では、マイナンバーカード1枚でできることについてみていきましょう。

・個人番号を証明する書類として利用
マイナンバーを提示が必要なとき、マイナンバーカードを証明書類として利用できます。

・各種行政手続き
マイナポータルへログインをし、各種行政手続きのオンライン申請が行えます。

・公的な本人確認身分証明書として利用
マイナンバーカードは、本人確認身分証明書として利用することができます。

・各種民間のオンライン取引に利用
オンラインバンキングや各種民間のオンライン取引に利用することができます。

・公的証明書の取得
コンビニなどで住民票や印鑑登録証明書などの各種公的証明書を取得することができます。

マイナンバーカード「マイナポイント」が始まります!

2020年6月30日をもって終了した「キャッシュレス・ポイント還元事業」に変わり、2020年7月から新たな国の消費活性化対策として、マイナンバーやキャッシュレス決済の普及促進を目的とした「マイナポイント」が始まっています。

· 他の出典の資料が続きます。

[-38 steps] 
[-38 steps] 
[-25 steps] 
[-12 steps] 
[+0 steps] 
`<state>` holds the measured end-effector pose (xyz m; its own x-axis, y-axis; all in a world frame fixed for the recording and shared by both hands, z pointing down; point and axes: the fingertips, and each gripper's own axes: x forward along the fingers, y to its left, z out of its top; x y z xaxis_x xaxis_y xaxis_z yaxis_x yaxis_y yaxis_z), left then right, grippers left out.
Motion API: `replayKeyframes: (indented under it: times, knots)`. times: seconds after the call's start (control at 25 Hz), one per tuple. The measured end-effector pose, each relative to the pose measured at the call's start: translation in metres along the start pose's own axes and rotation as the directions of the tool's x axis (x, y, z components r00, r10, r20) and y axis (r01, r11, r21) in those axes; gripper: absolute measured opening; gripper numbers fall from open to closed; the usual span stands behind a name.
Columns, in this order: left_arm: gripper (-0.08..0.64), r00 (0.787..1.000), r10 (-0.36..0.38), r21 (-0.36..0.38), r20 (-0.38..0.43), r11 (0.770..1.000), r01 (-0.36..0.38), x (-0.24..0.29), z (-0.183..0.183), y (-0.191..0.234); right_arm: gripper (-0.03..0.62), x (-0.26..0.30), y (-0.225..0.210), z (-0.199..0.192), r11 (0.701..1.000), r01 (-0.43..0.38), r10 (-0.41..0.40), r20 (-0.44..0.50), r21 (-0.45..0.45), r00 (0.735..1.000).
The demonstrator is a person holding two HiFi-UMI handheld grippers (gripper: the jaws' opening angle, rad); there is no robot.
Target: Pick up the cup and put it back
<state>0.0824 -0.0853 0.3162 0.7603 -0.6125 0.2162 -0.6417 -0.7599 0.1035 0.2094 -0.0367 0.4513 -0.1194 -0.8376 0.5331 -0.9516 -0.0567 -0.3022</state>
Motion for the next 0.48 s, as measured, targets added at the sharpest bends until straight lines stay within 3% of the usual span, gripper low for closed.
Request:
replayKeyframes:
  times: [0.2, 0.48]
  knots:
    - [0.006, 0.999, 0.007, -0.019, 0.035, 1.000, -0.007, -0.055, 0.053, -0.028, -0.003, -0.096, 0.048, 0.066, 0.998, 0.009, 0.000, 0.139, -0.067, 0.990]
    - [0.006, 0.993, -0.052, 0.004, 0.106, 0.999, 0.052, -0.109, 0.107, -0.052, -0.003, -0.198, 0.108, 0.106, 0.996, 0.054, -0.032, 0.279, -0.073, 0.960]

マイナポイントとは、マイナンバーとクレジットカード、電子マネー、QRコード決済などのキャッシュレス決済サービスをひも付け、チャージもしくは決済するとポイントが還元されるという仕組みになっています。

還元を受けるには「マイナンバーカード」の取得が必須!

マイナポイントを受け取るためには、「マイナンバーカード」を取得する必要があります。その後、マイナポイントを予約します。マイナポイントの予約は、すでに今月から始まっています。

予約の際には、マイナンバーカード、数字4桁のパスワード(暗証番号)、選択したキャッシュ決済サービスの決済サービスIDとセキュリティコードが必要となりますので、事前に用意してください。

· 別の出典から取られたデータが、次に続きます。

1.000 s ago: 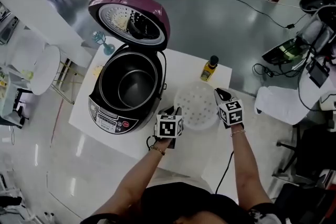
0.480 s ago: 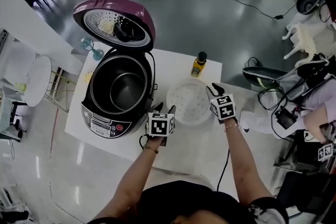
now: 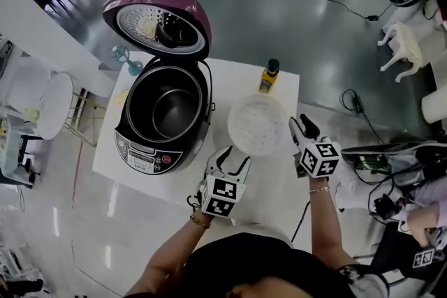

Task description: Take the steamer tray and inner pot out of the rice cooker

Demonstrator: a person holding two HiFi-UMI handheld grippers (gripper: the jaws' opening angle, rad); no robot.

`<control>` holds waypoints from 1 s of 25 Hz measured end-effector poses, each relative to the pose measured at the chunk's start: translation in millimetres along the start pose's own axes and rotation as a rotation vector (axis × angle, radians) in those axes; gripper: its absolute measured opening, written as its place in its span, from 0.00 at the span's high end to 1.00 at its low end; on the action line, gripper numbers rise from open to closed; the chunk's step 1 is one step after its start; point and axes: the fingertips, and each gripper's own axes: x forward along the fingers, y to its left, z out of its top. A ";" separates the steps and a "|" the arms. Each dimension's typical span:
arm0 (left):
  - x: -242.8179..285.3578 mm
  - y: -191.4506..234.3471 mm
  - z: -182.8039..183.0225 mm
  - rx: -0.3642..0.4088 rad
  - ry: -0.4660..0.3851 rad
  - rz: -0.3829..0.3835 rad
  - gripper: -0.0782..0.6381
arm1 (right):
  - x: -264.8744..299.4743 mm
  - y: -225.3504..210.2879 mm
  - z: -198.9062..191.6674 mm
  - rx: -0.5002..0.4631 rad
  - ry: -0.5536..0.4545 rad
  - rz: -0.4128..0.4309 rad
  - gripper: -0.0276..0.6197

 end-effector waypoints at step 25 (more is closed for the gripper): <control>-223.8 238.7 89.3 0.044 -0.370 0.240 0.60 | -5.7 251.3 80.4 -0.002 -0.202 0.155 0.74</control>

マイナポイントを受けるためには、「マイナンバーカード」の取得が必須です。まだマイナンバーカードを取得していない方は、今すぐマイナンバーカードを取得しましょう。

参照:総務省「マイナンバーカードでマイナポイント」

まとめ

現在利用されているマイナンバーは、住基ネットで利用していた番号をもとに生成されている、という深い関係にあります。住基ネットのおかげで、現在のマイナンバー制度にたどり着いたと言っても過言ではありません。

住基ネットが導入された当時は、さまざまな問題がありましたが、それらのデメリットが現在のマイナンバー制度に活かされており、安全面でもさらに強化が増しました。

今後、マイナンバーは「マイナポイント」をきっかけに、普及に加速を増していうことが予想されています。まだマイナンバーカードを取得していない方は、この機会に取得してみましょう。